With Delphi Rio, I am using an HTML/DOM parser. I am traversing the various nodes, and the parser is returning attributes/tags. Normally these are not a problem, but for some attributes/tag, the string returned includes multiple attributes. I need to parse this string into some type of container, such as a stringlist. The attribute string the parser returns already has the '<' and '> removed.

Some examples of attribute strings are:

data-partnumber="BB3312" class=""
class="cb10"
account_number = "11432" model = "pay_plan"
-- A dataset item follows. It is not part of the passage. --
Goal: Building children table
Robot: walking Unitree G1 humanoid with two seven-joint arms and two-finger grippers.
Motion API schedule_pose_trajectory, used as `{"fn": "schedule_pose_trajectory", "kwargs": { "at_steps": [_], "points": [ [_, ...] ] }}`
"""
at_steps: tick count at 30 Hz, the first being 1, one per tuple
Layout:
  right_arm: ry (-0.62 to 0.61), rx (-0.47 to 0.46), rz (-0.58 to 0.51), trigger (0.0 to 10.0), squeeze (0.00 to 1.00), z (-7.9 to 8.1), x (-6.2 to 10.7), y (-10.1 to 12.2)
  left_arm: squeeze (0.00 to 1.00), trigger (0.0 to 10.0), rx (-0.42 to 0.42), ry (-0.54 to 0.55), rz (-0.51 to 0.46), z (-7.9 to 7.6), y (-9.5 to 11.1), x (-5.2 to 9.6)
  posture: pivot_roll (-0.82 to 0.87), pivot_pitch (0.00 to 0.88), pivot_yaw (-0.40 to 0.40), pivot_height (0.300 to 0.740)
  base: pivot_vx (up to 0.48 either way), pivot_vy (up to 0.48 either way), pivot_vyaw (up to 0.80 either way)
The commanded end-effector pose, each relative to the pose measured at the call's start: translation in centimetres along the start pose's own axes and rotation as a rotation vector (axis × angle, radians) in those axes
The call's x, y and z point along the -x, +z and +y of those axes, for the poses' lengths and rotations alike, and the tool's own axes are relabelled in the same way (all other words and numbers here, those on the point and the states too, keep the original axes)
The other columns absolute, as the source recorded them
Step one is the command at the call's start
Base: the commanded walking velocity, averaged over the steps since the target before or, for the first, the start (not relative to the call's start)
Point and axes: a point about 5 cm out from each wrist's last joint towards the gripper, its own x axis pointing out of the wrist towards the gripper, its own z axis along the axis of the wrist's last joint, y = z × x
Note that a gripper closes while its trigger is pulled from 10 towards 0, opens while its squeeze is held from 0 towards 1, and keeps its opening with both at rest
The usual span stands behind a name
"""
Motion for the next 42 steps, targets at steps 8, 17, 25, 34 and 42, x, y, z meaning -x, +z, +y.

My end result that I want is a StringList, with one or more name=value pairs. I have not used RegEx to any real degree, but I think that I want to use RegEx. Would this be a valid approach? For a RegEx pattern, I think the pattern I want is

\w\s?=\s?\"[^"]+"

To identify multiple matches within a string, I would use TRegex.Matches. Am I overlooking something here that will cause me issues later on?

*** ADDITIONAL INFO *** Several people have suggested to use a decent parser. I am currently using the openSource HTML/DOM parser found here: https://github.com/sandbil/HTML-Parser In light of that, I am posting more info... here is an HTML Snippet I am parsing. Look at the line I have added *** at the end. My parser is returning this as

Node.AttributeText= 'data-partnumber="B92024" data-model="pay_as_you_go" class=""  '

Would a different HTML DOM parser return this as 3 different elements/attributes? If so, can someone recommend a parser?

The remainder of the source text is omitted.